A Jan Svankmajer interview I was reading recently contained two references to something he called his “Decalogue” but no detail as to what this might be. The mystery was explained in a footnote: “Decalogue” is a collection of ten artistic principles that Svankmajer wrote for a film magazine, Vertigo, in 2006. Given the low circulation of these kinds of journals I expected the piece to be unavailable but the magazine has a website which reproduces the full text here.

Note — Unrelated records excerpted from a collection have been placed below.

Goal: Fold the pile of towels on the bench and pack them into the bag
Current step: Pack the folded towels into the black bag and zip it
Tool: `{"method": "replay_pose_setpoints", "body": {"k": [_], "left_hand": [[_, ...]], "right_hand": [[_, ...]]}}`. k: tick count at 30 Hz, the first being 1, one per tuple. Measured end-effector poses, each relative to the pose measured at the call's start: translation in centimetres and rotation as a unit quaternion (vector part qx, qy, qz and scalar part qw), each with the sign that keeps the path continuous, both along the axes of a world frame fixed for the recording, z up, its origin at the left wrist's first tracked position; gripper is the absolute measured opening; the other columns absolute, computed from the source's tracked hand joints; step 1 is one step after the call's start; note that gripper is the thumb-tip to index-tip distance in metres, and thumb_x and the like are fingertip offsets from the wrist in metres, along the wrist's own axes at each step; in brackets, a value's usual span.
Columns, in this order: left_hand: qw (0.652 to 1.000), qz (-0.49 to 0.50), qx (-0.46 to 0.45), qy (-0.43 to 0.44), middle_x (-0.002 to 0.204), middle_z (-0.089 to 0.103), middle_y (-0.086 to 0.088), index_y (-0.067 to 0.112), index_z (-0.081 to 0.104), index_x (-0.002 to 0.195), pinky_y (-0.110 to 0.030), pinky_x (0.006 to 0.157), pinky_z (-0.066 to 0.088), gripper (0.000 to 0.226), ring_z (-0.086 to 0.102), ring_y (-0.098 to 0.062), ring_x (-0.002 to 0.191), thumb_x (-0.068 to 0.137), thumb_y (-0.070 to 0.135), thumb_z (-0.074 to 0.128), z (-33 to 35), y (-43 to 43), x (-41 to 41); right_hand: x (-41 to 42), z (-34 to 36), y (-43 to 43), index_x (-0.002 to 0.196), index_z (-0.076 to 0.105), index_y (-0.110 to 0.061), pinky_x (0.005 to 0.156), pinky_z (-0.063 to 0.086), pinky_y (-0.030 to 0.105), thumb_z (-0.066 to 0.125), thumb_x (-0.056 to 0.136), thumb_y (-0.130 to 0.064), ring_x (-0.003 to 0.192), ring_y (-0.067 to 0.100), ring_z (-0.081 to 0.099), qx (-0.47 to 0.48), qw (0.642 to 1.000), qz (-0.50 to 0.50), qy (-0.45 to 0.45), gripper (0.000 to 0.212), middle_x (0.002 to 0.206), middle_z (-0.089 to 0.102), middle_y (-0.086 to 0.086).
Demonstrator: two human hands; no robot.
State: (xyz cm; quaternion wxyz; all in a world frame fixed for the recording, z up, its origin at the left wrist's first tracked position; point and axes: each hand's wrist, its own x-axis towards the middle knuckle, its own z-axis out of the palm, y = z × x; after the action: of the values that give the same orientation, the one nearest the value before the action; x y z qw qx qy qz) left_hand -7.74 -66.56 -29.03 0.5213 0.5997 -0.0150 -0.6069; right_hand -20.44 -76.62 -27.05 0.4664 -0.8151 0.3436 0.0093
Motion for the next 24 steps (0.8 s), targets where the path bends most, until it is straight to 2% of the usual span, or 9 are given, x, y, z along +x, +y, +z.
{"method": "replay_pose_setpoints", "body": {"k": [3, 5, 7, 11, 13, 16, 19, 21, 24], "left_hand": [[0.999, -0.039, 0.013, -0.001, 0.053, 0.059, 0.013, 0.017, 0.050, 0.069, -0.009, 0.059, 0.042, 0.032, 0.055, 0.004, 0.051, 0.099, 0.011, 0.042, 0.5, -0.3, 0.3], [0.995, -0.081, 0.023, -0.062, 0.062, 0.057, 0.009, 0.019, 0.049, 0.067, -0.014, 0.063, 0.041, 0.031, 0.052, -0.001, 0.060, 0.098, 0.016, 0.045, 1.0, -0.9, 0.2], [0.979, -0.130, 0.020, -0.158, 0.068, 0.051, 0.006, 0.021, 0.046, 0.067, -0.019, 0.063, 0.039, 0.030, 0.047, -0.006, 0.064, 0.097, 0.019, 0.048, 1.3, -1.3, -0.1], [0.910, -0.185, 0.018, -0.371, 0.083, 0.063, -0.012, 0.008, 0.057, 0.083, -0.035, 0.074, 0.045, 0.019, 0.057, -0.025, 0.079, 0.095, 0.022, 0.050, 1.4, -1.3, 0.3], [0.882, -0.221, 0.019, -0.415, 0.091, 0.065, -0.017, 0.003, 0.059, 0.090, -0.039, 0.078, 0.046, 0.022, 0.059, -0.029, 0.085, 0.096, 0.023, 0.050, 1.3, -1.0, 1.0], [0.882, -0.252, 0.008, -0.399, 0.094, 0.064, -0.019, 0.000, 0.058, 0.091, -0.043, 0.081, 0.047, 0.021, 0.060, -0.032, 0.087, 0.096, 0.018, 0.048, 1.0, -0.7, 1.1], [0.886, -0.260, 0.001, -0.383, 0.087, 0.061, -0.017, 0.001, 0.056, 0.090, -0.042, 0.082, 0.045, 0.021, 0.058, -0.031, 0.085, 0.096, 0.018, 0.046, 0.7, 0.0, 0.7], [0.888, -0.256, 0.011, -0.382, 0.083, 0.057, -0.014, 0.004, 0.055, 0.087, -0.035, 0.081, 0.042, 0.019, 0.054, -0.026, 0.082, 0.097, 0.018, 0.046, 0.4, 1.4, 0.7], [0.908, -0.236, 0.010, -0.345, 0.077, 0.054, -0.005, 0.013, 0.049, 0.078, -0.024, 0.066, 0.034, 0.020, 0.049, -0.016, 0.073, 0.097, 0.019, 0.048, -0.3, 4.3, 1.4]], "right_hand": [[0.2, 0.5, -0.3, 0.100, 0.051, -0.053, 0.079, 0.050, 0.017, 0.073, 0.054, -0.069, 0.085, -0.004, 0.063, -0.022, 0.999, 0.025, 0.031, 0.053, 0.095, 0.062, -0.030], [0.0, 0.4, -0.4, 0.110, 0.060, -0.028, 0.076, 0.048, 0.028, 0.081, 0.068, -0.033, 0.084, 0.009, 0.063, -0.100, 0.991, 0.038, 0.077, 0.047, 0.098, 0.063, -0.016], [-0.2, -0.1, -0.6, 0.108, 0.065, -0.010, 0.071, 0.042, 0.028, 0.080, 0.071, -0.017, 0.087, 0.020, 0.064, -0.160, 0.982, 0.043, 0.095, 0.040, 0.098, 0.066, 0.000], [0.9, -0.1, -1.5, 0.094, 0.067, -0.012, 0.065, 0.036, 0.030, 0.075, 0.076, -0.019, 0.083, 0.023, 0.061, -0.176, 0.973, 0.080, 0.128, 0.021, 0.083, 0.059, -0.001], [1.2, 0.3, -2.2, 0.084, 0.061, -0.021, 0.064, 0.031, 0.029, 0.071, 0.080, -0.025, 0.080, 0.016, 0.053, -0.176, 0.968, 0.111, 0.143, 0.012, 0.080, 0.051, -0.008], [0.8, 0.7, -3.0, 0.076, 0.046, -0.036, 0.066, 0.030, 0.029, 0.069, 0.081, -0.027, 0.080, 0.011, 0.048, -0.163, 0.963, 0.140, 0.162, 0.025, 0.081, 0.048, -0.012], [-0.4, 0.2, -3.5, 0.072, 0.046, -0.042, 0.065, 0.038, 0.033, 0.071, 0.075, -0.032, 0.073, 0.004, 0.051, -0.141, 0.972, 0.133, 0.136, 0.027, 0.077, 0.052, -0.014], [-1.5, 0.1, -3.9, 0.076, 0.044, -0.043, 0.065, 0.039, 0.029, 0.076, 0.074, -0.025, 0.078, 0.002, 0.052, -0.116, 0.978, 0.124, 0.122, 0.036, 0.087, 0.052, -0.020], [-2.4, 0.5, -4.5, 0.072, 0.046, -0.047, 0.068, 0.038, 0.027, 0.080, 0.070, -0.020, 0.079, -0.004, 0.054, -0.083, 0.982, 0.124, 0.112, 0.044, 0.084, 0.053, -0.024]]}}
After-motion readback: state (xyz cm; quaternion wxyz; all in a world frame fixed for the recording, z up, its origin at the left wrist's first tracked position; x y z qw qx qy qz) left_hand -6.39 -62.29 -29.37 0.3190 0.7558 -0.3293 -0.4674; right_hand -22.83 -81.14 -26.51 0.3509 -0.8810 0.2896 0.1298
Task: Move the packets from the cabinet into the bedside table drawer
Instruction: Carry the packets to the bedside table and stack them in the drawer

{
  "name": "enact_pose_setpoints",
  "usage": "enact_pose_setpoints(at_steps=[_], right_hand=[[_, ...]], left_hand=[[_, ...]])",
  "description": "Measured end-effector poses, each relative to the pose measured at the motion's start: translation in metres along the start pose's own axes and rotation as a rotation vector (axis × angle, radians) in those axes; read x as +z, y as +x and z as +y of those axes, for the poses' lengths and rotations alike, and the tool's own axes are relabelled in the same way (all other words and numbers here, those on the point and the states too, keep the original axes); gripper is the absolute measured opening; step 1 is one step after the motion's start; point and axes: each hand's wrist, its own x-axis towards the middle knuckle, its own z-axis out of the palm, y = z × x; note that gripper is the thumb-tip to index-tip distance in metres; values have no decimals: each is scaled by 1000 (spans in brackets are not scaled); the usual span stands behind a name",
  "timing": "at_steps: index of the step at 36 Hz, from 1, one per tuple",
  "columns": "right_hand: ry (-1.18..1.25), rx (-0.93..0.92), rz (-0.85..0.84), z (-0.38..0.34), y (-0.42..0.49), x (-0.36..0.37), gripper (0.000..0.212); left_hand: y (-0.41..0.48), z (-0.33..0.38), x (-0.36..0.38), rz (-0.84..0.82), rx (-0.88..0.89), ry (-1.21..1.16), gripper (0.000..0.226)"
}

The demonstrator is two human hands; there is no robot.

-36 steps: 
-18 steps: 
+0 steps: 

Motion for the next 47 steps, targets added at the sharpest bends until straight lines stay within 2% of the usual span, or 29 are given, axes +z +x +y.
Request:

Despite the title, these aren’t really Ten Commandments, they’re more statements of Svankmajer’s artistic philosophy, and as such won’t be suitable for everyone, or for every purpose when they’re so heavily oriented towards animated film. All the same, I like to see things like this even if I don’t agree with them; sometimes finding a principle you disagree with is a way of confirming or reinforcing the value of its opposite. In other cases you may find a condensation of a vague impulse which becomes easier to recall when set into words. A good example of the latter is the well-known instruction from Eno & Schmidt’s Oblique Strategies (which also has a quasi-religious tone:) “Honour your error as a hidden intention”. I seldom follow this one but I keep it in mind. As Svankmajer says at the end of his piece, rules like these are also made to be broken.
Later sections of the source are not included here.